VII. Размытая фотография
Что происходило в дальнейшем, Вам, бесценный друг, известно из ранее написанного: разорение человека с колосьями, кильки и векселя, Рвацкий, чепуха.
Все остальное размыло в моей памяти начисто. Не помню ничего! Кажется, шел дождь. И еще знаю, что скука, одуряющая скука терзала меня. Она разливалась повсюду, она вошла в меня, и от нее гнила моя кровь. Помнится, видел я окурки и плевки на Страстной Площади, каких-то баб с мокрыми подолами, Навзикат, нога у меня болела, и я, хромая, ходил в газету. И стал лохматый… Мимо! Мимо!
VIII. Выход романа
И настал день, в который я все-таки дрогнул. Когда загорелись лампы и фонари и кубиковая мостовая залоснилась, я пошел в помещение Рвацкого. И вот Вам доказательство того, как все размыло: не помню, весна ли это была, быть может, лето. Или февраль? Февраль? Не помню.
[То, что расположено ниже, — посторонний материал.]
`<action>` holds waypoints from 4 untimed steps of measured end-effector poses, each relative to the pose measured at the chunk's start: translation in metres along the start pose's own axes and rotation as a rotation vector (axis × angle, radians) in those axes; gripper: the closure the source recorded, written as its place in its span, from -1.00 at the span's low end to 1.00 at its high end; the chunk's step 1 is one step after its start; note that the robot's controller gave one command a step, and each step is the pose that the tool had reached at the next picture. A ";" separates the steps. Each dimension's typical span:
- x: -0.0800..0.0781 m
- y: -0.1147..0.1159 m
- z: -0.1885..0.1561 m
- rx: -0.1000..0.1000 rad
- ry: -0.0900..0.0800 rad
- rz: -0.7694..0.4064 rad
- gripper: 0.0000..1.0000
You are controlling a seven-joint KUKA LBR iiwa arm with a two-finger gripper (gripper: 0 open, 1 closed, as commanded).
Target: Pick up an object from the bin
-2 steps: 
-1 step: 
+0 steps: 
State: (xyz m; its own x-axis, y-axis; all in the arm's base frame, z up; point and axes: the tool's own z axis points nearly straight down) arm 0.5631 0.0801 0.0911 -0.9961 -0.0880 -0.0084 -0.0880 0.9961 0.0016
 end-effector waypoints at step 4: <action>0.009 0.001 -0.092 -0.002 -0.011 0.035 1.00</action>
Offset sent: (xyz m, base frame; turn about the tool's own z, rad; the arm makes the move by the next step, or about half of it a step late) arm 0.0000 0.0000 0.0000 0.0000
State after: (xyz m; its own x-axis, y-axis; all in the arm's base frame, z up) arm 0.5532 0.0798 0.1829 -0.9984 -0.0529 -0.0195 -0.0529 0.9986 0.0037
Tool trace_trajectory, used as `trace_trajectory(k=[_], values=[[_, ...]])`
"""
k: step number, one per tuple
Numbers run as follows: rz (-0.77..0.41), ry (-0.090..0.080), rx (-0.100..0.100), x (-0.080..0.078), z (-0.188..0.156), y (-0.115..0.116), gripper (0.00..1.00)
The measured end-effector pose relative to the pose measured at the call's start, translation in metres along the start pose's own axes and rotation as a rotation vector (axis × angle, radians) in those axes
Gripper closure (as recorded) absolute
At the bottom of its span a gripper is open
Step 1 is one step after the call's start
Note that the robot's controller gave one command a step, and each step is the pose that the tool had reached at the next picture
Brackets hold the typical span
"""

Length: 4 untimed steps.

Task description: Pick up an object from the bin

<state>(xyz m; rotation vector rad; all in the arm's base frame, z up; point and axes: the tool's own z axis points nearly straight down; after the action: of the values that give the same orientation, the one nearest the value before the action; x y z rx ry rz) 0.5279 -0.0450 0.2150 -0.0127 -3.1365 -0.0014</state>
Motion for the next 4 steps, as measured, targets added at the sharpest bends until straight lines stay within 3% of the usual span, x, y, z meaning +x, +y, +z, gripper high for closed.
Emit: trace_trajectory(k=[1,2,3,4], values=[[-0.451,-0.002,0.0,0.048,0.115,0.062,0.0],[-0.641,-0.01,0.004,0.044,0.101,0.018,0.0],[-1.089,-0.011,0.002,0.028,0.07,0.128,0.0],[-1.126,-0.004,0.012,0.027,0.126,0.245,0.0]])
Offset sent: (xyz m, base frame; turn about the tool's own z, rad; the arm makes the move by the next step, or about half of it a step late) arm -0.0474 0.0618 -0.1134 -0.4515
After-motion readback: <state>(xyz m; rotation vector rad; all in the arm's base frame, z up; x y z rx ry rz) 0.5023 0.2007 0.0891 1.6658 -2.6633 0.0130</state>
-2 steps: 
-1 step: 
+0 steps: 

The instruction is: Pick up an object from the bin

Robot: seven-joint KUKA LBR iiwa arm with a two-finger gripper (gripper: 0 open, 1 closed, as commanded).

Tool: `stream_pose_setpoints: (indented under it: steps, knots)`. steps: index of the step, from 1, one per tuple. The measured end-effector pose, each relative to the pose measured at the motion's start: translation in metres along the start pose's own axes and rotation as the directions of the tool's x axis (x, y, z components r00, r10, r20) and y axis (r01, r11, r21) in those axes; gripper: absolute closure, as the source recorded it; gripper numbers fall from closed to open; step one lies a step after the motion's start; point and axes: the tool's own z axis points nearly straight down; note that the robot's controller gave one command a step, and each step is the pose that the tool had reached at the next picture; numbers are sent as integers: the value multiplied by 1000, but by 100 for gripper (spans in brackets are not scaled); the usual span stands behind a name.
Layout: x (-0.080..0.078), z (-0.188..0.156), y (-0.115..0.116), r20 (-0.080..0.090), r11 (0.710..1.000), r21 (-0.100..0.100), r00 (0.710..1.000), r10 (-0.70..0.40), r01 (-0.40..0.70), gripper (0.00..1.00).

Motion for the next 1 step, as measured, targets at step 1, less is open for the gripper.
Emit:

В помещении все изменилось. Ни килек не было, ни Рвацкого, но зато воздвигли какие-то фанерные перегородки, и в одной из клетушек восседал Рудольф под ослепительнейшей лампой, а перед ним в двух колоннах стояли свежевыпущенные книжки журнала. Синие их обложки выглядели нарядно. Рудольф сиял и встретил меня теплым рукопожатием.
Перед Рудольфом сидел молодой человек совершенно особого типа. Я нередко встречал их в различных редакциях. Приметы их следующие. Лет от 25 до 30. Никогда не больше и не меньше. Одет прилично. Пиджак, а иногда и визитка, правда, старенькая. Брюки непременно полосатые. Галстух непременно или длинный вишневого цвета, или бабочкой в клетку. Непременно с тростью, трость с набалдашником из серебра. Непременно хорошо причесаны. Кто они такие — никто не знает. Кто их родители? Чем они живут? Сами они не пишут. На вопрос, как их фамилия, редактор отвечает, щурясь:
— Фамилия? Пи… черт, забыл!
Они бывают в редакциях во все торжественные дни, в день выхода очередных книжек, в дни больших литературных скандалов, в дни закрытий журналов. Особая примета: любят шептаться с женщинами в редакциях и очень вежливы с ними и всех народных комиссаров называют дружески по имени и отчеству.
Так они не говорят:
— Народный комиссар такой-то.
Или:
— Т[оварищ] такой-то…
А так:
— Вчера Анатолий Васильевич рассказывал нам, мы очень смеялись…
Из чего можно заключить, что они бывают у наркомов, что ли? Впрочем, не знаю.